Yes, it's been interesting to hear what Alex has to say, and I do accept there is such a thing as gender dysphoria. Where we differ is that I don't believe in some innate gender identity that we all have, I think gender dysphoria is a psychological condition (I'm quite prepared to believe it may have a biological element) and extra care should be taken when assessing children and young people to make sure no comorbid mental health issues are missed. Especially when the costs of both transitioning wrongly, and missing other mental health problems, are so high.

I also think gender dysphoria to a level that transitioning physically is any way helpful is fairly rare, and other things are responsible for people's perceived transgender identity in many cases. Not directing that at Alex.

MadBadDaddy · 14/07/2020 09:27

testing987654321

Mathew 7:6

Good faith my arse

Justhadathought · 14/07/2020 09:29

My generation solved the 'I don't want no female curves' issue by anorexia, I have the very strong impression your generation has discovered T as a little helper in that department

A couple of the young women at the Manchester detranstioners event reported that they had gone from suffering from anorexia straight into identifying as 'trans'; and that the bodily dysphoric feelings were exactly the same in both cases. And shockingly, no professional involved gender services had ever explored the link between the two, due to the approach of 'positive affirmation' and 'no questions'.

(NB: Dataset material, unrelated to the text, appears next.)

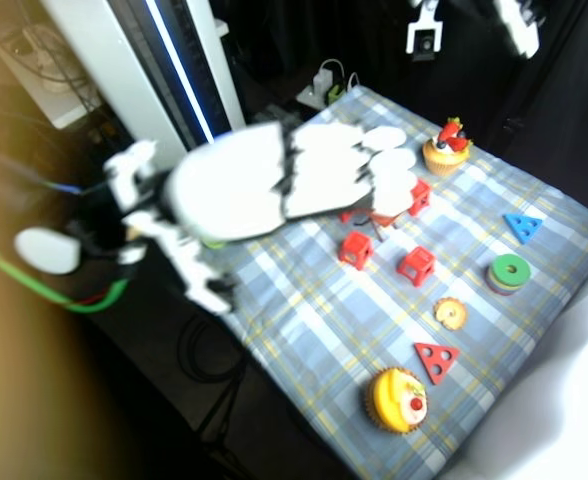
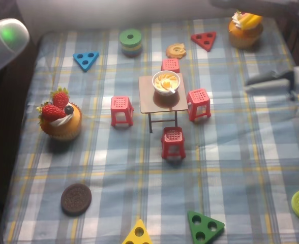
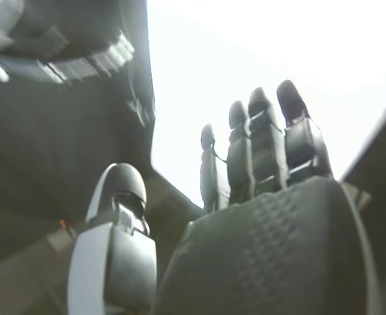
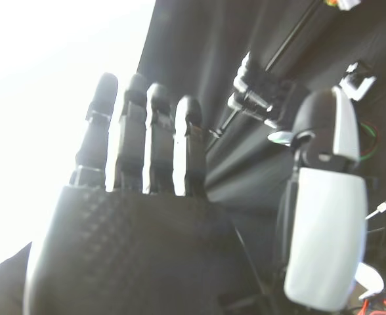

OldCrone · 14/07/2020 09:33

But the reason I posted those links ... is to suggest that it is not all purely socialisation. As the argument in this thread has been along those lines at times and it is used to undermine the trans experience. I wanted to point out that I don't think it's that simple, and there's actually good evidence that it's not that simple.

Nobody is 'trying to undermine the trans experience'. What we're trying to explain is that you can't fit people's personalities neatly into male and female boxes, because there is too much overlap between them. Whether the differences are due to socialisation or hormones or something else is not the point.

The point is that anyone can have any interests regardless of our sex, and I don't really understand why some people want to analyse this to try to discover whether there is something unusual or abnormal about a woman who enjoys stereotypically male activities.

Ereshkigalangcleg · 14/07/2020 09:33

And shockingly, no professional involved gender services had ever explored the link between the two, due to the approach of 'positive affirmation' and 'no questions'.

Yes, this kind of thing is very concerning.